=== WHAT YOU WILL DO ===
Reproduce the listing that follows in full. Omit its images.
-------------------------
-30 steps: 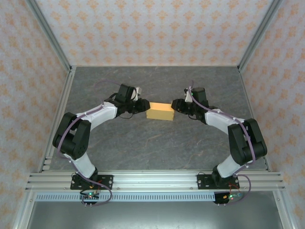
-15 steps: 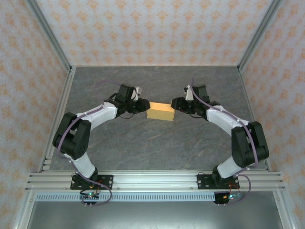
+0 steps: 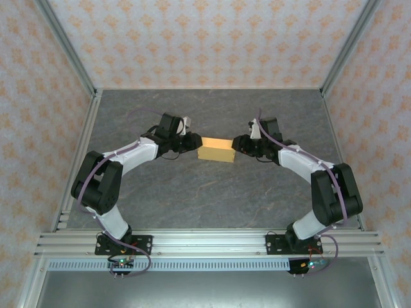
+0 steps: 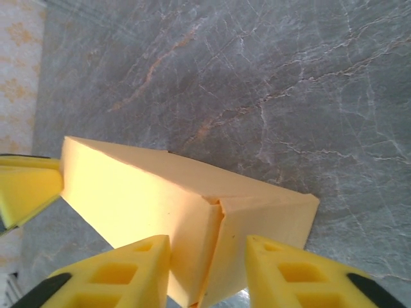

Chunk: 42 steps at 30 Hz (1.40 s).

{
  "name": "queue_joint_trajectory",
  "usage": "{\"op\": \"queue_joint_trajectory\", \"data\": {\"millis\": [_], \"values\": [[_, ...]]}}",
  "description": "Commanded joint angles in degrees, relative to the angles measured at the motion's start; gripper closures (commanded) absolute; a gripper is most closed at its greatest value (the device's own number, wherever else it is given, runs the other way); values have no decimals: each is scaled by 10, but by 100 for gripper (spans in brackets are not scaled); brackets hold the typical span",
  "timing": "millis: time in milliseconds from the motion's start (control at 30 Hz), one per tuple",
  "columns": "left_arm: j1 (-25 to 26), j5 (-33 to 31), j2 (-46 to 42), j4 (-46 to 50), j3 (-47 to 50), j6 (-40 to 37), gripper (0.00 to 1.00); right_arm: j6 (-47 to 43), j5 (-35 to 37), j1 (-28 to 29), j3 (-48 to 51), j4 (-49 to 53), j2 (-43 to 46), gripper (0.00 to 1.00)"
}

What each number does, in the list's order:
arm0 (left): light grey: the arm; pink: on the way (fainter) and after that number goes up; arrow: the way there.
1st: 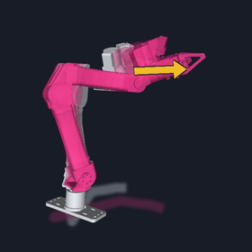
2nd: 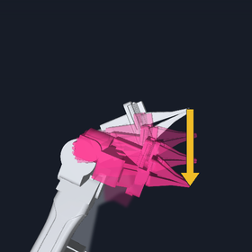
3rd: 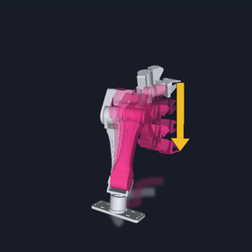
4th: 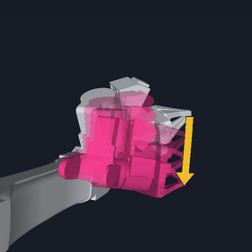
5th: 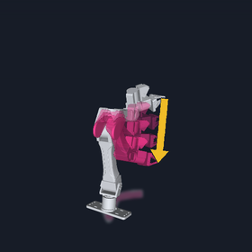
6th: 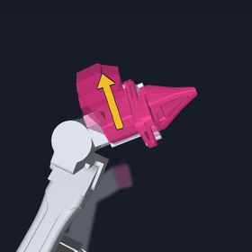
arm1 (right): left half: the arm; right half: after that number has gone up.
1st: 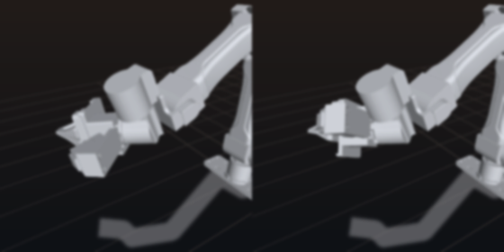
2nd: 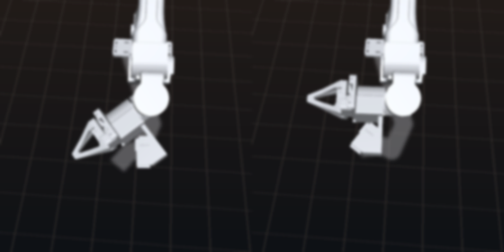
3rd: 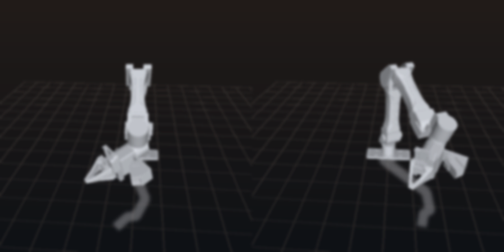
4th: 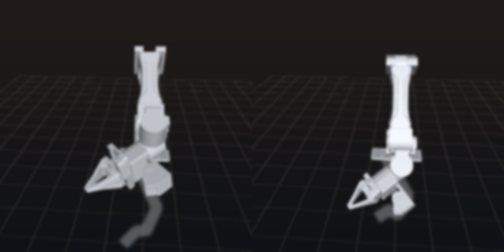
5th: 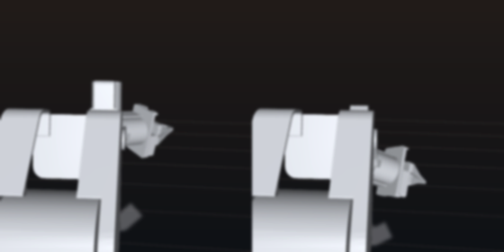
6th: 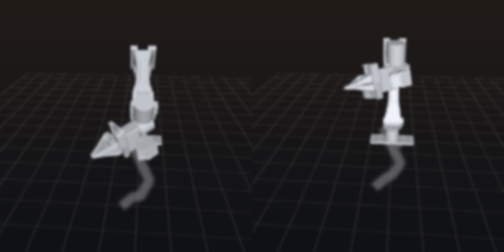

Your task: Fold the paper box

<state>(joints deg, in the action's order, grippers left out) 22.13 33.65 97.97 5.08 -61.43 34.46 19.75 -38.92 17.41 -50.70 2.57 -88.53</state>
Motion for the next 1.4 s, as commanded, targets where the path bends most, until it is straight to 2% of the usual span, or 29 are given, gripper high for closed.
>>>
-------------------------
=== EXERCISE RESULT ===
-30 steps: 
-15 steps: 
+0 steps: 
+0 steps: 

Chunk: 42 steps at 30 Hz (1.40 s).

{
  "name": "queue_joint_trajectory",
  "usage": "{\"op\": \"queue_joint_trajectory\", \"data\": {\"millis\": [_], \"values\": [[_, ...]]}}",
  "description": "Commanded joint angles in degrees, relative to the angles measured at the motion's start; gripper closures (commanded) absolute; a gripper is most closed at its greatest value (the device's own number, wherever else it is given, runs the other way); values have no decimals: each is scaled by 10, but by 100 for gripper (spans in brackets are not scaled); brackets hold the typical span",
  "timing": "millis: time in milliseconds from the motion's start (control at 30 Hz), one per tuple",
  "columns": "left_arm: j1 (-25 to 26), j5 (-33 to 31), j2 (-46 to 42), j4 (-46 to 50), j3 (-47 to 50), j6 (-40 to 37), gripper (0.00 to 1.00); right_arm: j6 (-47 to 43), j5 (-35 to 37), j1 (-28 to 29), j3 (-48 to 51), j4 (-49 to 53), j2 (-43 to 46), gripper (0.00 to 1.00)"
}

What each number does, in the list's order:
arm0 (left): light grey: the arm; pink: on the way (fainter) and after that number goes up; arrow: the way there.
1st: 
2nd: 
3rd: 
4th: 
5th: 
6th: 
arm1 (right): left half: the arm; right half: after that number has gone up.
1st: 
2nd: 
3rd: 
4th: 
5th: 
6th: 

Your task: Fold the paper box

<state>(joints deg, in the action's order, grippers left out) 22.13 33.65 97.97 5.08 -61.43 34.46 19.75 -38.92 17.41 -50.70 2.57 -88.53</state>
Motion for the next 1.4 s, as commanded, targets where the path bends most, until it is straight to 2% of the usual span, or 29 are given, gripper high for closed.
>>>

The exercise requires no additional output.